Apakah tas bisa melucu? Apakah tas di dalam katalog itu melakukan tindakan yang membuat tertawa? Melawak, misalnya? Apabila ya, bolehlah digunakan kata lucusebagai predikat dalam kalimat tersebut.

Kalimat (2) saya temukan juga di mal. Akan tetapi, kali ini di sebuah mal terkenal di Kota Bandung. Seorang siswi SMP dan teman-temannya, kali ini, sedang melihat-lihat berbagai barang di toko khusus pernak-pernik remaja perempuan. Ia bersama teman-temannya sedang membicarakan boneka beruang berukuran kecil.

Dalam kalimat tersebut, si penutur jelas menunjukkan bahwa boneka yang ditunjuknya itu lucu. Akan tetapi, jika diingat lagi makna lucu, makna kalimat ini akan aneh. Adakah boneka bisa melawak? Ataukah boneka tersebut dengan melakukan suatu adegan lucu yang membuat tertawa? Saya pikir boneka di zaman posmodern ini belum secanggih itu sehingga bisa bertingkah sendiri di depan orang yang melihatnya —  apalagi melawak. Jadi, tepatkah kata lucu dalam kalimat itu?

Kalimat (3) saya temukan di sebuah sekolah menengah atas di Kota Bandung — tempat saya mengajar ekskul English Club. Situasi kalimat itu adalah di koridor kelas. Tiga orang siswi sedang memperbincangkan sebuah bros/pin yang dimiliki temannya. Kalimat tersebut adalah komentar terhadap si bros.

Pertanyaannya: Apakah bros itu memiliki suatu kelucuan? Membuat tertawakah? Atau terlihat membuat tertawakah?
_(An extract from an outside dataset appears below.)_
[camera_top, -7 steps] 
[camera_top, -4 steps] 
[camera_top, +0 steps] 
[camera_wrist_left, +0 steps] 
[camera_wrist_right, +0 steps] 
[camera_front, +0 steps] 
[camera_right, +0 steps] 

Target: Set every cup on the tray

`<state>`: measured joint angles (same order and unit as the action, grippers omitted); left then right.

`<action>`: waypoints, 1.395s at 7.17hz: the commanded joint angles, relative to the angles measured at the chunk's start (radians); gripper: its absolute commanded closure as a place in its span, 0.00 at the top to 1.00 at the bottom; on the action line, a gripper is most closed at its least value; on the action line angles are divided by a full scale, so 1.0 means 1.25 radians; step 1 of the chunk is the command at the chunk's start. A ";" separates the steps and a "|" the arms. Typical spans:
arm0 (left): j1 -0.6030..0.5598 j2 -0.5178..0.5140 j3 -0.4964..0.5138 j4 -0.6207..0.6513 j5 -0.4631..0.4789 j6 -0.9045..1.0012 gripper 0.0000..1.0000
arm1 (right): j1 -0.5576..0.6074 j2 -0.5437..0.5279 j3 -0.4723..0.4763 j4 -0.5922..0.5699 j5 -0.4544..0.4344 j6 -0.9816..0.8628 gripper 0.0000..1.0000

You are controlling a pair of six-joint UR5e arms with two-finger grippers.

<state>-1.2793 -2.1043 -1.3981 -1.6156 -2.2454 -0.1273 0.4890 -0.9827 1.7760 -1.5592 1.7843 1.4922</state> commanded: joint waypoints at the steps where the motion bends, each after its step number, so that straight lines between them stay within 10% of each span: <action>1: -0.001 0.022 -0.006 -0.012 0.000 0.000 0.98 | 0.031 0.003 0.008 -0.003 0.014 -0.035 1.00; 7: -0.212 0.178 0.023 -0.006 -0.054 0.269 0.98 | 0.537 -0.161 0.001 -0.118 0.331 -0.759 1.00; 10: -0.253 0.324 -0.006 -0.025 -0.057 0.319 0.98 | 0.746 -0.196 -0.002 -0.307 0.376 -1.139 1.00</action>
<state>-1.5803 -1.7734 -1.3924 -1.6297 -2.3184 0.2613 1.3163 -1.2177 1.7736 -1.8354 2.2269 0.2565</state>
Kalau sebuah pin bergambar ikan kecil berwarna biru muda dengan tiga gelembung kecil di sampingnya menurut anda bisa membuat tertawa, silakan anggap kalimat itu benar (secara logika makna).

Ada apa dengan kata lucu ini? Mengapa dia digunakan sebagai predikat bagi hal-hal yang tidak atau belum tentu membuat tertawa, padahal makna aslinya adalahmenimbulkan tertawa atau jenaka.
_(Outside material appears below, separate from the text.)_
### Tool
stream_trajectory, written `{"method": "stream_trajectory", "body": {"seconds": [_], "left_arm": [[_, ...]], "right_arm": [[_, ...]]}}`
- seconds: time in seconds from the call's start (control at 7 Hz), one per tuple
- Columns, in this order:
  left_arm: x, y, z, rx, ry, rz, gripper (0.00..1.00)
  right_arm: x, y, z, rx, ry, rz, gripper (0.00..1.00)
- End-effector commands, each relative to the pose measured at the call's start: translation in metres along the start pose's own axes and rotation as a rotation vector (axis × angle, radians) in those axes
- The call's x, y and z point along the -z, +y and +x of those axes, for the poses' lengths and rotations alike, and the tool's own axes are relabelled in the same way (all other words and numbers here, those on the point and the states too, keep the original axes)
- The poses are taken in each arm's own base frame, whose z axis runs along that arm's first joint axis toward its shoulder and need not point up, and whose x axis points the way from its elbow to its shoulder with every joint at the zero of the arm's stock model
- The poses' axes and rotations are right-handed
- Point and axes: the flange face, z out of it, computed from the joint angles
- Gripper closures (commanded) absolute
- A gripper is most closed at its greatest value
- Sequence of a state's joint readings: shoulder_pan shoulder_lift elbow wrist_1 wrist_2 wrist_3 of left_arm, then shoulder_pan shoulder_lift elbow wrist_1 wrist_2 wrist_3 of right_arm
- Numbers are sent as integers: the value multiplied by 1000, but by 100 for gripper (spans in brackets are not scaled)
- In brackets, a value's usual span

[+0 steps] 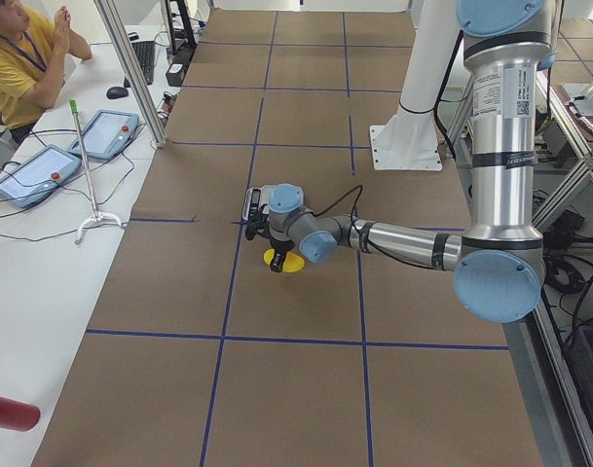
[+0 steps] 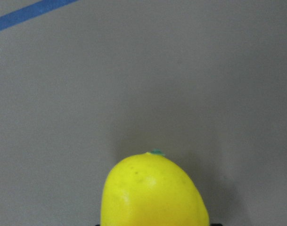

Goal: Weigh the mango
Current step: 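Lower the left gripper onto the yellow mango and grasp it, then lift the mango with the left gripper and carry it over the scale, then lower the mango onto the scale pan and open the left gripper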

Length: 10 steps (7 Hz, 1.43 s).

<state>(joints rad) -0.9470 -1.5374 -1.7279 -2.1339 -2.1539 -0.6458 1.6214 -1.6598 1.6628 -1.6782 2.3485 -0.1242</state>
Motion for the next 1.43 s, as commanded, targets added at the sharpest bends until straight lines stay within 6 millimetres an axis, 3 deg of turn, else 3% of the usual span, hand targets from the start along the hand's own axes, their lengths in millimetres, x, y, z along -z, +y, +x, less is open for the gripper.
{"method": "stream_trajectory", "body": {"seconds": [0.0,0.14,0.43,0.57,0.86,1.14,1.29], "left_arm": [[36,-86,97,195,57,55,100],[43,-118,135,261,51,37,100],[-14,-105,208,228,69,-59,100],[-32,-104,210,237,54,-85,100],[-36,-96,213,229,52,-94,100],[-30,-96,212,229,52,-86,0],[-17,-99,214,226,64,-68,0]], "right_arm": [[0,0,0,0,0,0,0],[0,0,0,0,0,0,0],[0,0,0,0,0,0,0],[0,0,0,0,0,0,0],[0,0,0,0,0,0,0],[0,0,0,0,0,0,0],[0,0,0,0,0,0,0]]}}
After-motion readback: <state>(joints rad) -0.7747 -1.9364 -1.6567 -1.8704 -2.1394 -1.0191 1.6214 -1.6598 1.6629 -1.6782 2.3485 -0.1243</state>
Menurut hemat saya, kalimat-kalimat di atas menunjukkan suatu perasaan gemassi penutur terhadap objek yang dimaksud. Misalnya, kalimat (1) melambangkan kegemasan terhadap desain-desain tas, kalimat (2) melambangkan kegemasan terhadap boneka yang dipajang, dan kalimat (3) melambangkan kegemasan terhadap pin/bros yang diperbincangkan.

Sebagai perbandingan lema, di dalam bahasa Inggris, mungkin makna semacam itu dilambangkan oleh kata cute. Di dalam bahasa Jepang, ada pula kata かわいい kawaii. Nah, di dalam bahasa Indonesia, perasaan kegemasan itu diungkapkan dengan kata apa? Kata imut-imut.
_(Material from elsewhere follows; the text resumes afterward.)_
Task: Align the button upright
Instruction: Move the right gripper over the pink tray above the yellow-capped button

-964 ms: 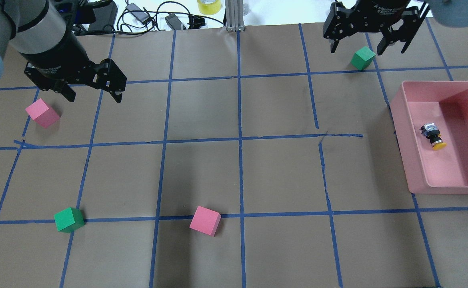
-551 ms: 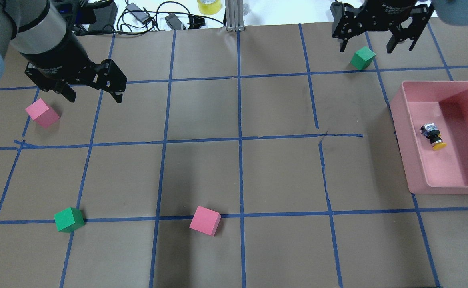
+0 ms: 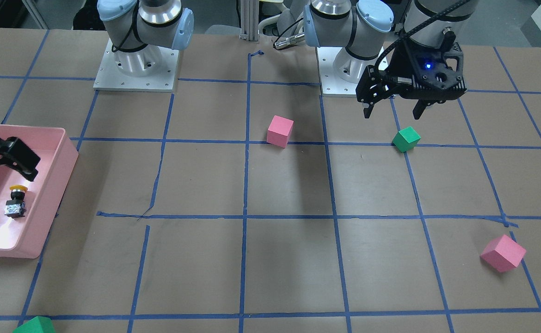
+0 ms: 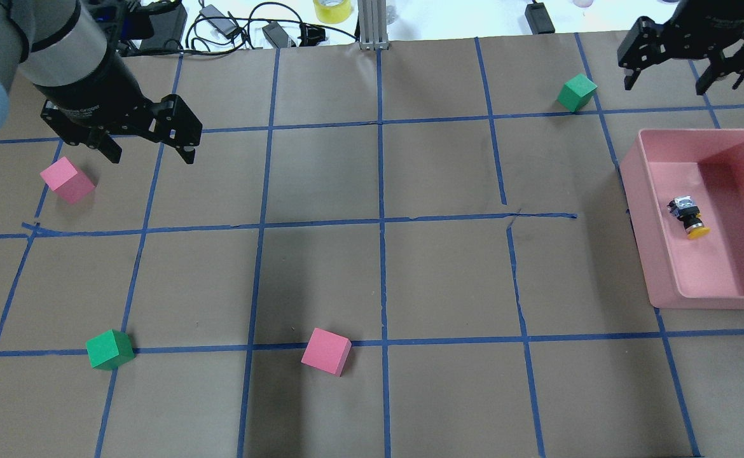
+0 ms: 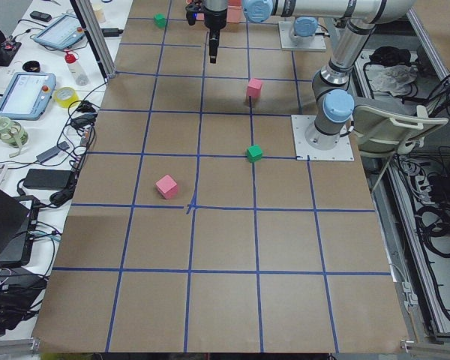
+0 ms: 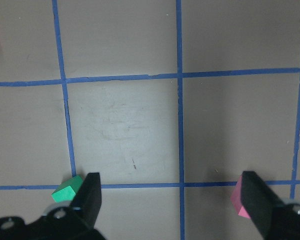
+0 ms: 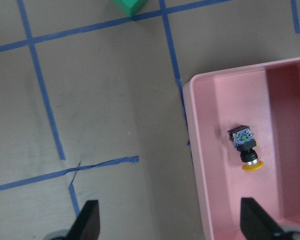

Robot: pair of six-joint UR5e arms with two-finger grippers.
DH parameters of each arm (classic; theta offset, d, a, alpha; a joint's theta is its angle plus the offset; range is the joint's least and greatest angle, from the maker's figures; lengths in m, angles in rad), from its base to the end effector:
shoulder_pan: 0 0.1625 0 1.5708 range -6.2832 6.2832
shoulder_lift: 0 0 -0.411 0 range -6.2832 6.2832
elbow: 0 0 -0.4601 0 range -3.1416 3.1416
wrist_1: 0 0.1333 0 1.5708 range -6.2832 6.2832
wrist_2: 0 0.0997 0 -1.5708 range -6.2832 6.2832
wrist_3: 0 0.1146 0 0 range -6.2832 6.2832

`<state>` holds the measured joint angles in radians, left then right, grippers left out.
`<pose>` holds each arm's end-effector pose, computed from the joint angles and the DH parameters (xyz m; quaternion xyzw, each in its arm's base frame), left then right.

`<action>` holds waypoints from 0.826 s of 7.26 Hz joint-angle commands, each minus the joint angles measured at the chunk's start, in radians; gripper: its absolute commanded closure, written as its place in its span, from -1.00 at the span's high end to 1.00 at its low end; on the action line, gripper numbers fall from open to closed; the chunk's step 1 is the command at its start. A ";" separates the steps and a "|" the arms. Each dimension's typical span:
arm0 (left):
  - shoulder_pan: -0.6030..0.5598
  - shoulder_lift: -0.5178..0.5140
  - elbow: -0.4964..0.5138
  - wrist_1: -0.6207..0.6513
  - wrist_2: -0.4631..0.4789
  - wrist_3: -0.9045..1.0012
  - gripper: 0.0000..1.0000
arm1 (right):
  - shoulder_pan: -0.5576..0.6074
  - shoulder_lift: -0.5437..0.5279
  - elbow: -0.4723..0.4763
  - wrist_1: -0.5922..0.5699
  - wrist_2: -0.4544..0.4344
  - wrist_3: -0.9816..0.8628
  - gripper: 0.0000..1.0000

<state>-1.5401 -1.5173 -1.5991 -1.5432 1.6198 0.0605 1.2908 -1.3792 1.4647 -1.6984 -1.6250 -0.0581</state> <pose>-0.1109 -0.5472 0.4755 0.0142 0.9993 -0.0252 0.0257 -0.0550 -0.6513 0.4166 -0.1112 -0.9932 0.0162 0.0302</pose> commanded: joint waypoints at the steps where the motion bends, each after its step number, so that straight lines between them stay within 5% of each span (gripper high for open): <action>1: -0.002 0.000 0.001 0.000 -0.001 -0.001 1.00 | -0.092 0.012 0.205 -0.279 -0.004 -0.120 1.00; 3: 0.000 0.000 0.001 0.000 0.000 -0.001 1.00 | -0.212 0.019 0.321 -0.400 0.022 -0.228 1.00; 6: 0.000 -0.003 -0.001 0.002 -0.001 0.001 1.00 | -0.222 0.029 0.342 -0.403 0.043 -0.273 1.00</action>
<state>-1.5401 -1.5189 -1.5998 -1.5422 1.6185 0.0608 1.0762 -1.3551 1.7916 -2.0975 -1.5850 -0.3061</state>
Di KBBI dijelaskan bahwa makna imut-imut adalah ‘manis, mungil, dan menggemaskan’. Makna ini mirip dengan makna kata cute dalam kamus terjemahan Inggris – Indonesia. Penerjemahan di Google Translate — mesin penerjemah yang paling diandalkan mahasiswa yang sering menyalin-tempel artikel Wikipedia ini — pun demikian.

Dari penjelasan tersebut, bisa ditarik simpulan bahwa kata lucu menyerobot makna kata imut-imut. Masalah penyerobotan ini, saya tidak menyalahkan penutur karena segala macam perubahan bahasa itu seringkali terjadi begitu saja tanpa ada yang menyadari awalnya. Nah, dalam kasus ini, kata imut-imutrupanya tersaingin penggunaannya dengan kata lucu. Apa penyebabnya? Saya sendiri belum mendapat jawaban lengkap mengenai hal itu.

Salah satu teori (sok tahu) saya adalah karena kata imut-imut yang deretan fonnya terlalu panjang dibanding lucu. Akan tetapi, jelas bahwa penyerobotan makna ini kurang tepat karena mengakibatkan dua kata bermakna persis sama. Dengan kata lain, pemborosan lema.

Sebenarnya, tulisan ini bukan bermaksud ingin melarang-larang pergeseran makna suatu bahasa, bukan pula saya (selalu) ingin mengkritik penggunaan bahasa nonformal, apalagi melarang penggunaan bahasa nonformal. Bahasa nonformal itu wajar karena merupakan suatu kreasi bahasa oleh penutur pula. Bahasa standar yang dianggap monoton, tidak berwarna/berkesan — karena memang mempertahankan kenetralan –, dan kurang fleksibel dimodifikasi sedemikian rupa dengan pelanggaran beberapa kaidah bahasa yang kurang vital sehingga lebih berwarna, bernuansa, dan fleksibel — yang oleh peristilahan para remaja, dinobatkan sebagai bahasa gaul.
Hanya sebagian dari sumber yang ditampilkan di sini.